Reproduced exactly, the lines from the start of the material through the line containing "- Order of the" should be the whole answer, with pictures excluded.

Recorded data:
- - - -

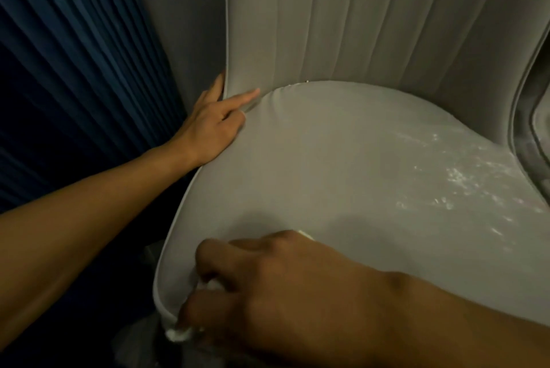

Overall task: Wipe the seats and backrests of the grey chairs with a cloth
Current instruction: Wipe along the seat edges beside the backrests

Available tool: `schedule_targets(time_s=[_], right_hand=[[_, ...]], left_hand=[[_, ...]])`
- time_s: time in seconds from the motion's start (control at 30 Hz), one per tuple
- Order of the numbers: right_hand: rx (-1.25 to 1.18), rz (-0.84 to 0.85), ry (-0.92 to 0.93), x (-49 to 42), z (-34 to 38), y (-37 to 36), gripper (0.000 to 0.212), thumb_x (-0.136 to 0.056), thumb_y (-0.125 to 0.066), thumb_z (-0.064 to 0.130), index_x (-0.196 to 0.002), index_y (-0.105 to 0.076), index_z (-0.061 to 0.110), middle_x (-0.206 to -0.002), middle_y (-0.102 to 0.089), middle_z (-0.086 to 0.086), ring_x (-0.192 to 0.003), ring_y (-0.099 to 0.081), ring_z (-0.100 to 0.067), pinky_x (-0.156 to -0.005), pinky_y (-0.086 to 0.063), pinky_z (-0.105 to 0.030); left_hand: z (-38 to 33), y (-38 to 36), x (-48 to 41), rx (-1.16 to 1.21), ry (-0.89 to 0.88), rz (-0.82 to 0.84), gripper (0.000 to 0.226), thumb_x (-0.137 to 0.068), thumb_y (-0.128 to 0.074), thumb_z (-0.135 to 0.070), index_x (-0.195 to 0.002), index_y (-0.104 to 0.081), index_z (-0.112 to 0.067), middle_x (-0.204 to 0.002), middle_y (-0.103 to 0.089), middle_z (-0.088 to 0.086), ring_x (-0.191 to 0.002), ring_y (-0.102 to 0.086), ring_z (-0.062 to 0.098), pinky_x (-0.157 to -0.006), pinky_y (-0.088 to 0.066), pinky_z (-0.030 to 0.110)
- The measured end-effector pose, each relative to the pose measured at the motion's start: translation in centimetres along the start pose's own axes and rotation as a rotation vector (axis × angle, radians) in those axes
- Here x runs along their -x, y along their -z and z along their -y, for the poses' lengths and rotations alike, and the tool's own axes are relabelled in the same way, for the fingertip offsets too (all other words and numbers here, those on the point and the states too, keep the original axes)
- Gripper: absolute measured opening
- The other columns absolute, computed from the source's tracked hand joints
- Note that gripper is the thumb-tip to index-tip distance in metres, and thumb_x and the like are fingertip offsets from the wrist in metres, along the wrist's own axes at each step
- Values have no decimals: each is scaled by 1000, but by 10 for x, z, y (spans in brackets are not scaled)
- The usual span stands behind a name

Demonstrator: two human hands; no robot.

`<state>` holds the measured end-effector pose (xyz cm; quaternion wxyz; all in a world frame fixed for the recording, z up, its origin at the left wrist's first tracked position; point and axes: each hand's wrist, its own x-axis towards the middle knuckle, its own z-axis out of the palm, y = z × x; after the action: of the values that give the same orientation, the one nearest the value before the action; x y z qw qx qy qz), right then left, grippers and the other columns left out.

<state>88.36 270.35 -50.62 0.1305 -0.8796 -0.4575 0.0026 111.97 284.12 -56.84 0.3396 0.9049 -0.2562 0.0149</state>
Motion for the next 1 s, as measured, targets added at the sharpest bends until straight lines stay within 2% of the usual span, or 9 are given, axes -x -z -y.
schedule_targets(time_s=[0.13, 0.3, 0.4, 0.5, 0.57, 0.7, 0.8, 0.9, 1.0], right_hand=[[57, -41, -10, -1, -25, 10, 28, -101, -53, 33, -126, -61, 24, -111, -53, -6, -80, -61, -25, -62, -54, -43], [229, -130, -276, 14, -93, 32, 37, -100, -38, 55, -126, -53, 34, -116, -51, 1, -86, -63, -26, -71, -54, -44], [313, -219, -526, 31, -140, 38, 40, -97, -37, 59, -122, -55, 32, -113, -53, -2, -87, -63, -34, -71, -53, -45], [259, -260, -749, 36, -162, 44, 33, -98, -45, 52, -116, -58, 29, -109, -56, -4, -90, -61, -34, -75, -52, -46], [228, -251, -678, 29, -148, 39, 32, -98, -44, 50, -114, -59, 27, -108, -56, -5, -89, -62, -36, -78, -52, -46], [156, -93, -370, 11, -83, 31, 34, -101, -40, 50, -119, -55, 25, -107, -53, -4, -78, -61, -33, -71, -53, -43], [202, -15, -287, 9, -75, 36, 34, -102, -41, 49, -121, -54, 24, -109, -52, -3, -74, -61, -28, -65, -53, -42], [331, -50, -417, 10, -112, 42, 36, -101, -39, 52, -121, -52, 26, -113, -52, -5, -86, -63, -34, -71, -52, -42], [409, -97, -731, 18, -180, 53, 38, -100, -40, 51, -118, -54, 22, -116, -56, -12, -98, -62, -39, -75, -46, -41]], left_hand=[[-2, 2, 2, 27, -1, 2, 51, -93, -40, -40, -142, -47, -52, -168, -16, 2, -150, -24, 27, -126, -19, 47], [-6, 3, 3, -27, -4, -9, 56, -91, -42, -42, -146, -49, -40, -167, -19, 0, -147, -27, 27, -125, -19, 39], [-1, 2, 4, -16, -17, -10, 57, -89, -41, -55, -146, -44, -49, -168, -18, 0, -150, -23, 26, -126, -19, 45], [4, 2, 3, 35, -38, -11, 51, -88, -40, -65, -138, -39, -66, -168, -17, -5, -152, -22, 25, -126, -19, 49], [4, 3, 4, 32, -25, -18, 56, -86, -40, -66, -141, -41, -60, -168, -17, -6, -152, -23, 26, -125, -20, 50], [-1, 4, 4, 22, -34, -32, 66, -83, -41, -65, -146, -46, -46, -167, -21, -6, -149, -27, 22, -125, -23, 46], [-5, 4, 7, 40, -59, -37, 66, -83, -41, -63, -146, -46, -43, -165, -22, -10, -148, -27, 16, -126, -20, 44], [-5, 3, 7, 58, -88, -50, 59, -83, -42, -62, -140, -43, -48, -165, -24, -8, -148, -29, 15, -126, -20, 46], [-2, 1, 6, 95, -107, -51, 55, -86, -42, -62, -139, -43, -49, -165, -23, -9, -149, -29, 13, -126, -20, 46]])
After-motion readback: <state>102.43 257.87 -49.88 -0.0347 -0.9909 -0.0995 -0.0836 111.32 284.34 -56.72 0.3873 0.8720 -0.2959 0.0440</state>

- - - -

Task response:
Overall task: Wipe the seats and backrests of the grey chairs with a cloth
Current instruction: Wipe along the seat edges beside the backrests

Available tool: `schedule_targets(time_s=[_], right_hand=[[_, ...]], left_hand=[[_, ...]])`
- time_s: time in seconds from the motion's start (control at 30 Hz), one per tuple
- Order of the numbers: right_hand: rx (-1.25 to 1.18), rz (-0.84 to 0.85), ry (-0.92 to 0.93), x (-49 to 42), z (-34 to 38), y (-37 to 36), gripper (0.000 to 0.212), thumb_x (-0.136 to 0.056), thumb_y (-0.125 to 0.066), thumb_z (-0.064 to 0.130), index_x (-0.196 to 0.002), index_y (-0.105 to 0.076), index_z (-0.061 to 0.110), middle_x (-0.206 to -0.002), middle_y (-0.102 to 0.089), middle_z (-0.086 to 0.086), ring_x (-0.192 to 0.003), ring_y (-0.099 to 0.081), ring_z (-0.100 to 0.067), pinky_x (-0.156 to -0.005), pinky_y (-0.086 to 0.063), pinky_z (-0.105 to 0.030); left_hand: z (-38 to 33), y (-38 to 36), x (-48 to 41), rx (-1.16 to 1.21), ry (-0.89 to 0.88), rz (-0.82 to 0.84), gripper (0.000 to 0.226), thumb_x (-0.137 to 0.068), thumb_y (-0.128 to 0.074), thumb_z (-0.135 to 0.070), index_x (-0.195 to 0.002), index_y (-0.104 to 0.081), index_z (-0.112 to 0.067), middle_x (-0.204 to 0.002), middle_y (-0.103 to 0.089), middle_z (-0.088 to 0.086), ring_x (-0.191 to 0.002), ring_y (-0.102 to 0.086), ring_z (-0.062 to 0.098), pinky_x (-0.157 to -0.006), pinky_y (-0.088 to 0.066), pinky_z (-0.030 to 0.110)

No additional output is required.